▶ _Exercise instructions_
Leaving every picture out, please return exactly the lines from the top of the material below through the line with "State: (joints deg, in", both included.

▶ _Exercise data_
※ ※ ※

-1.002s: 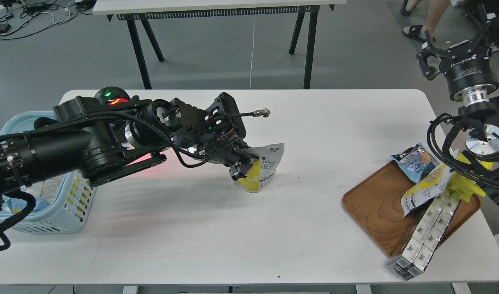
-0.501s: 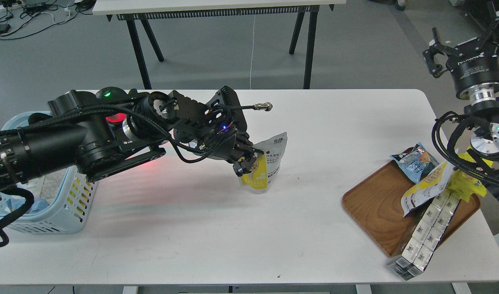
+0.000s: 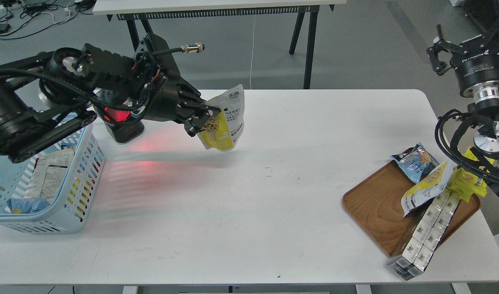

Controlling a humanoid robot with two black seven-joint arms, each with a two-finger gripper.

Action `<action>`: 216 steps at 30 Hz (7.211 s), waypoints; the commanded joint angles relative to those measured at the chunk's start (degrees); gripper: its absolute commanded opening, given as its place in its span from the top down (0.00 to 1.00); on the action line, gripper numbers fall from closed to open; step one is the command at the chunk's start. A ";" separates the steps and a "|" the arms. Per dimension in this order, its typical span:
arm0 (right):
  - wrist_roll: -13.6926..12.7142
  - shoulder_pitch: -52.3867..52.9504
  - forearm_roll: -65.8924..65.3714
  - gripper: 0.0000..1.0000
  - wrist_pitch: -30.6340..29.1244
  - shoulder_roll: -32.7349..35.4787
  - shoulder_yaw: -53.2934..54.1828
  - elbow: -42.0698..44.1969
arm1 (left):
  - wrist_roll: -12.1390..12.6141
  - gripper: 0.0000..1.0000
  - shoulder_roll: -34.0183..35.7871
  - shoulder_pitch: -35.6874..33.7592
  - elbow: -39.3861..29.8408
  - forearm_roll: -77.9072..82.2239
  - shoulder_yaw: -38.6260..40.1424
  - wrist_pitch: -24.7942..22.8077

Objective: Scan snack and place in basket

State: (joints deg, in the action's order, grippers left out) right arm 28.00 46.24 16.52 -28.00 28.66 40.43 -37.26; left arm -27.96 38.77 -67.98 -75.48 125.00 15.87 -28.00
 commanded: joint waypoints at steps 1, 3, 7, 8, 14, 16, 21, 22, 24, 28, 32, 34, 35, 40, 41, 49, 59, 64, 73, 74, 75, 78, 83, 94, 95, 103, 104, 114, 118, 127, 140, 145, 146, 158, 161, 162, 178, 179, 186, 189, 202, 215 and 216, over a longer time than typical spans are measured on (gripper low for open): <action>0.00 0.08 0.01 0.00 0.00 0.00 0.00 0.00 | -0.04 1.00 2.88 0.31 0.50 0.00 -0.05 0.00; 0.00 0.17 0.01 0.00 0.00 0.00 0.00 0.00 | -0.04 1.00 3.77 0.48 0.85 0.00 -0.23 0.00; 0.00 0.17 0.01 0.00 0.00 -0.09 0.00 0.00 | -0.04 1.00 5.08 0.75 1.99 0.00 -0.49 0.00; 0.00 0.17 0.01 0.00 0.00 -0.09 0.00 0.00 | -0.04 1.00 5.35 0.92 2.43 0.00 -0.67 0.00; 0.00 0.17 -0.08 0.00 0.00 -0.09 -0.08 0.00 | -0.04 1.00 5.96 2.15 4.90 0.00 -0.67 0.00; 0.00 0.17 0.01 0.00 0.00 -0.09 0.00 0.00 | -0.04 1.00 6.14 2.42 5.07 0.00 -0.67 0.00; 0.00 0.26 0.00 0.00 0.00 0.00 0.00 0.09 | -0.04 1.00 6.84 3.12 5.07 0.00 -0.67 0.00; 0.00 0.26 0.01 0.00 0.00 0.00 0.00 0.09 | -0.04 1.00 6.93 3.12 5.16 0.00 -0.67 0.00; 0.00 0.17 0.01 0.00 0.00 -0.09 0.44 0.09 | -0.04 1.00 6.93 3.12 5.25 0.00 -0.58 0.00; 0.00 0.08 0.00 0.00 0.00 -0.44 1.85 0.00 | -0.04 1.00 7.11 3.12 6.04 0.00 -0.58 0.00; 0.00 0.08 0.00 0.00 0.00 -0.53 1.85 0.00 | -0.04 1.00 8.42 4.43 6.04 0.00 -0.58 0.00; 0.00 0.08 0.01 0.00 0.00 -0.53 1.94 0.00 | -0.04 1.00 8.69 5.58 5.95 0.00 -0.32 0.00; 0.00 0.08 0.01 0.00 0.00 -0.53 1.94 0.00 | -0.04 1.00 8.60 5.76 6.04 0.00 -0.23 0.00; 0.00 -0.01 -0.08 0.00 0.00 -0.80 1.94 0.00 | -0.04 1.00 8.34 5.85 6.04 0.00 -0.14 0.00; 0.00 -0.01 0.00 0.00 0.00 -0.88 1.94 0.00 | -0.04 1.00 8.25 5.85 6.04 0.00 -0.14 0.00; 0.00 0.08 -0.08 0.00 0.00 -0.88 1.85 0.00 | -0.04 1.00 7.99 5.67 6.04 0.00 0.04 0.00; 0.00 0.08 -0.08 0.00 0.00 -0.71 1.85 0.00 | -0.04 1.00 7.55 4.00 5.87 0.00 1.70 0.00; 0.00 -0.01 -0.08 0.00 0.00 -0.71 1.85 0.00 | -0.04 1.00 7.55 3.91 5.87 0.00 1.70 0.00; 0.00 -0.01 -0.08 0.00 0.00 -0.71 1.76 0.00 | -0.04 1.00 5.97 4.00 5.34 0.00 1.44 0.00; 0.00 -0.01 -0.08 0.00 0.00 -0.71 1.76 0.00 | -0.04 1.00 5.79 4.00 5.43 0.00 1.44 0.00; 0.00 -0.01 -0.08 0.00 0.00 -0.71 1.85 0.00 | -0.04 1.00 5.70 4.09 5.43 0.00 1.53 0.00; 0.00 -0.01 -0.08 0.00 0.00 -0.53 1.85 0.00 | -0.04 1.00 5.61 4.00 5.43 0.00 1.53 0.00; 0.00 -0.01 -0.08 0.00 0.00 -0.79 1.85 0.00 | -0.04 1.00 5.96 3.91 5.43 0.00 1.62 0.00; 0.00 -0.01 -0.08 0.00 0.00 -0.88 1.76 -0.09 | -0.04 1.00 7.19 3.91 4.73 0.00 5.39 0.00; 0.00 -0.01 -0.08 0.00 0.00 -0.80 1.76 0.00 | -0.04 1.00 7.63 4.00 4.20 0.00 5.92 0.00; 0.00 0.26 -0.17 0.00 0.00 -0.53 1.67 -0.09 | -0.04 1.00 12.46 3.91 -0.99 -2.65 10.22 0.00; 0.00 0.17 -0.17 0.00 0.00 -0.36 1.67 -0.09 | -0.04 1.00 13.25 3.83 -1.08 -2.83 10.93 0.00; 0.00 -0.09 -0.17 0.00 0.00 -0.62 1.67 -0.09 | -0.04 1.00 19.40 1.28 -1.25 -3.01 16.03 0.00; 0.00 -0.18 -0.17 0.00 0.00 -0.88 1.67 -0.09 | -0.04 1.00 23.88 1.19 -1.25 -3.01 16.21 0.00; 0.00 -0.09 -0.26 0.00 0.00 -1.58 1.41 0.09 | -0.04 1.00 33.64 3.47 -1.17 -5.19 14.98 0.00; 0.00 -0.18 -0.35 0.00 0.00 -1.59 1.23 0.17 | -0.04 1.00 41.82 5.58 -0.73 -20.31 1.36 0.00; 0.00 -0.27 -0.35 0.00 0.00 -1.59 1.23 0.35 | -0.04 1.00 42.97 5.58 -0.64 -22.51 -3.21 0.00; 0.00 -0.27 -0.35 0.00 0.00 -1.59 1.23 0.61 | -0.04 1.00 42.97 5.58 -0.64 -23.04 -3.56 0.00; 0.00 -0.27 -0.35 0.00 0.00 -1.67 1.23 1.58 | -0.04 1.00 42.97 6.02 -0.02 -24.36 -8.84 0.00; 0.00 -0.27 -0.35 0.00 0.00 -2.02 1.23 1.58 | -0.04 0.99 42.97 6.11 0.42 -24.63 -8.75 0.00; 0.00 -0.27 -0.35 0.00 0.00 -2.03 1.23 1.58 | -0.04 0.97 42.97 6.11 0.42 -24.63 -8.75 0.00; 0.00 -0.27 -0.52 0.00 0.00 -2.03 1.15 1.49 | -0.04 0.01 39.99 5.41 8.66 -46.83 -2.62 0.00; 0.00 -0.18 -0.52 0.00 0.00 -1.94 1.06 1.49 | -0.04 0.01 38.41 5.32 10.77 -50.43 -0.86 0.00; 0.00 0.43 -0.52 0.00 0.00 -1.76 1.67 1.05 | -0.04 0.01 26.38 4.88 24.65 -66.00 9.08 0.00; 0.00 0.61 -0.52 0.00 0.00 -1.41 2.29 1.23 | -0.04 0.01 21.01 4.70 30.02 -71.98 11.28 0.00; -0.14 1.40 -0.61 0.00 0.00 -1.06 2.82 1.40 | -0.04 0.00 -2.98 3.91 49.45 -105.19 13.39 0.00; -4.18 2.37 -0.52 0.00 0.00 -4.31 5.36 2.37 | 6.51 0.00 -18.28 4.17 57.02 -136.42 19.01 0.00; -4.44 2.37 -0.52 0.00 0.00 -4.40 5.71 2.37 | 6.60 0.00 -18.99 4.61 57.11 -137.21 19.54 0.00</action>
State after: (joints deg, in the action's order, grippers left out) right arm 24.01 48.52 16.00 -28.00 24.87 45.33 -34.94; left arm -21.56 22.35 -64.29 -19.14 -9.46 33.56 -27.99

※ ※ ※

▶ _Response_
-1.002s: 
-0.501s: 
+0.000s: 

Controlling a humanoid robot with two black seven-joint arms, each with a two-finger gripper.

Action `<action>`: 216 steps at 30 Hz (7.211 s), waypoints; the commanded joint angles relative to those measured at the chunk's start (degrees); gripper: its absolute commanded opening, given as its place in its span from the top down (0.00 to 1.00); on the action line, gripper numbers fall from closed to open; step one is the command at the chunk's start. A ";" separates the steps and a "|" the arms. Per dimension in this order, its typical span:
arm0 (right):
  - wrist_roll: -13.6926..12.7142
  - shoulder_pitch: -52.3867..52.9504
  - forearm_roll: -65.8924..65.3714
  - gripper: 0.0000..1.0000
  - wrist_pitch: -30.6340..29.1244
  - shoulder_roll: -32.7349..35.4787
  - shoulder_yaw: -53.2934..54.1828
  - elbow: -42.0698..44.1969
arm1 (left):
  - wrist_roll: -12.1390..12.6141
  - gripper: 0.0000..1.0000
  - shoulder_roll: -34.0183..35.7871
  - shoulder_pitch: -35.6874..33.7592
  - elbow: -39.3861..29.8408
  - forearm_roll: -77.9072..82.2239
  - shoulder_yaw: -38.6260..40.1424
  - wrist_pitch: -24.7942..22.8077

Objective: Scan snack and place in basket

State: (joints deg, in the action's order, grippers left out) right arm 28.00 46.24 16.52 -28.00 28.66 40.43 -37.26; left arm -27.96 38.77 -67.98 -75.48 125.00 15.87 -28.00

This answer has now been given in full.